Versione :

Le cerf aux aguets

I TABLEAU

La femme était à son métier et attendait son jeune époux qui était allé chasser le cerf. Le mari ne pouvait plus différer son retour et elle était impatiente de lui faire partager sa joie: elle attendait un bébé. Sous la navette de son métier était déjà née la forêt qui maintenant devait recevoir et abriter un hôte, un cerf aux aguêts. La tisseuse était si heureuse... Elle était seulement contrariée de temps en temps par une angoisse incompréhensible, comme si on frappait à son coeur. Et elle se disait à elle-même: “Ce doit être le bébé”. Puis, soudain, elle entendit à la porte des gens qui murmuraient: la porte s’ouvrit et un vent glacial entra.

II TABLEAU

A partir de cet instant, la femme se remit à tisser et à attendre... elle tissa et attendit jusqu’à ce qu’elle eut accouché. La petite avait des yeux de biche et sa mère, poussée par cette grande joie, sortit du silence de la forêt: elle célébra le baptême et prit le deuil. L’orpheline grandit près du métier à tisser en attendant son mari et sa mère eut le temps de se voir grand-mère. Ses petites filles qui s’appelaient Emmanuela, Giusta e Daniela, grandirent elles aussi au métier en attendant un mari.

III TABLEAU

Et les maris arrivent et les emportent au loin, elles et leurs métiers. Chacune fit son nid, soit en montagne soit en plaine. Les métiers de la montagne donnèrent des tapis épais sombres et sévères, les métiers de la Marmilla, des Campidani sauvages leur donnèrent un air de fête, San Sperate les illumina de couleurs. Et les trois soeurs se les échangeaient les jours de fête, et chacune regardait autour d’elle et honorait les plantes et les animaux et les couleurs et l’âme de sa contrée.
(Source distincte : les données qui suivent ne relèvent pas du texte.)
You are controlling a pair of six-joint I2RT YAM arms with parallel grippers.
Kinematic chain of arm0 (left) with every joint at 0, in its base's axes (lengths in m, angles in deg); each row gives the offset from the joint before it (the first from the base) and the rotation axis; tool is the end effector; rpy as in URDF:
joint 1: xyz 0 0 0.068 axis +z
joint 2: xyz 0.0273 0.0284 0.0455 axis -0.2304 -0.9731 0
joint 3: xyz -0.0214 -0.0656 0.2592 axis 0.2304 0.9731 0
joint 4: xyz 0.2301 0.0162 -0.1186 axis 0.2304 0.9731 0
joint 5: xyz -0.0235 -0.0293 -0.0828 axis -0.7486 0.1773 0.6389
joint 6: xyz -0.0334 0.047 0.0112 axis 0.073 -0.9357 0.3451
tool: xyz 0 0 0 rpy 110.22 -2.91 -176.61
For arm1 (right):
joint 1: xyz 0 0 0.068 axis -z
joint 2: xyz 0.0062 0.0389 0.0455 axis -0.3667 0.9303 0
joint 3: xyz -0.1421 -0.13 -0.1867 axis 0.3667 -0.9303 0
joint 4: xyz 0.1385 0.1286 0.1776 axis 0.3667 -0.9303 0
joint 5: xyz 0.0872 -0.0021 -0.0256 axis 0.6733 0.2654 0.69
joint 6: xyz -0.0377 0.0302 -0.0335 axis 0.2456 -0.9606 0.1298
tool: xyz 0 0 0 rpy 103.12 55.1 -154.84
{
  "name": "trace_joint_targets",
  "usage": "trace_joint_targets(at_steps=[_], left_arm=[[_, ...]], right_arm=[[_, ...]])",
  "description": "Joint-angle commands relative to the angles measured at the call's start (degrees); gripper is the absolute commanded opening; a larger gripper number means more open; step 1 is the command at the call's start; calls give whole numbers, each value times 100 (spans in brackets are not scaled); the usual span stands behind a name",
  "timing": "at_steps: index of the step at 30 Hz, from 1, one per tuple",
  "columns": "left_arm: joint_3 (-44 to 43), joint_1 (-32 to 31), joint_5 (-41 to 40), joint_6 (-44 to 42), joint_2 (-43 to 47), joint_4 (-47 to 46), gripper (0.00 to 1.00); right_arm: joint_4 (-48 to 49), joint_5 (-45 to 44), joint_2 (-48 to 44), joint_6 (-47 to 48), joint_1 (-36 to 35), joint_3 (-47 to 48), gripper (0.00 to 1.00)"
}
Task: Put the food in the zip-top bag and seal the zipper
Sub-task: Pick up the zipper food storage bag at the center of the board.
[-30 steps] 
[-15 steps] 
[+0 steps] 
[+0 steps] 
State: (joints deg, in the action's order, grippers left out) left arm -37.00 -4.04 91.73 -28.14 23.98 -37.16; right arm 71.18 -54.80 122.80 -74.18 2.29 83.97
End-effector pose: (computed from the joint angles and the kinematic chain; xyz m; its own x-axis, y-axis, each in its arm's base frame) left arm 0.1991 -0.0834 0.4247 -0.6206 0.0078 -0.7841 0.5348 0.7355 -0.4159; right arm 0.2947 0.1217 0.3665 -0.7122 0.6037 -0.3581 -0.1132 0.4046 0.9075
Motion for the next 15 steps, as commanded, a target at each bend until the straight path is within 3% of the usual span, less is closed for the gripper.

Mais dans cette liberté qu’elles avaient de regarder toutes autour de soi et d’être différentes l’une de l’autre, le sentiment le plus fort était de témoigner qu’elles provenaient toutes les trois de la même origine. Et toutes mettaient en scène des vases de palmiers, des ceps de vigne, des grenades, des oeillets et des roses, des animaux et des anges, des couples qui dansaient en se tenant par la main, des rois et des reines, Lucrezia e Cristina, le cheval à la source, le cavalier ou les mariés à cheval, les ânes, les chiens et les cerfs, les oies et les colombes, des étoiles innombrables dans des ciels imaginaires ou suggérés par la nature.

IV TABLEAU

Et les nouvelles tisseuses se tinrent elles aussi près du métier et attendirent elles aussi un mari et les maris arrivaient, mais de plus en plus rarement, de contrées lointaines. Et au bout de plusieurs générations l’une d’entre elles oublia son origine et tourna les yeux vers l’orient. C’est ainsi que Nule transforma le tapis en le brandissant comme une bannière étrangère avec des couleurs étranges. C’est ainsi que fit Ploaghe avec son lion et son pied de vigne. Morgongiori resta fidèle à l’aigle avec les cerfs et imagina des châteaux, des tours et des églises. Mogoro donna des chevaux pour ainsi dire à carreaux rouges et noirs, Isili les oiseaux tout raides, le guerrier qui combattit avec les cerfs. Santa Giusta les confréries d’anges. La Marmilla la danse en rond comme lutte de résistence. La Barbagia la géometrie que Nuoro fit alterner avec les oiseaux. Gavoi, Bolotana et Oliena “il tapino de mortu” (le tapis du mort) . Et Ruinas donna des ânes en troupeaux, Bono des oeillets couleur de sang, et Nulvi des palmiers, des oiseaux et des chiots. Senis région peu peuplée, des cerfs noirs de race grecque. Et Terralba des roses de toutes les couleurs. Et Sarule des calices, des clefs et des clepsydres. Des tapis à l’ancienne faits de laine brute qui brave le soleil du mois d’août tout entier sans perdre leur couleur. Nés de la douleur d’une femme des temps antiques. Ses descendants, encore fidèles aux mythes et aux métiers, crient que le tissage est un porte-bonheur: car le bruit du métier dans le silence de la maison, dans l’attente et la mélancolie des jours ne permet pas que meure l’espérance.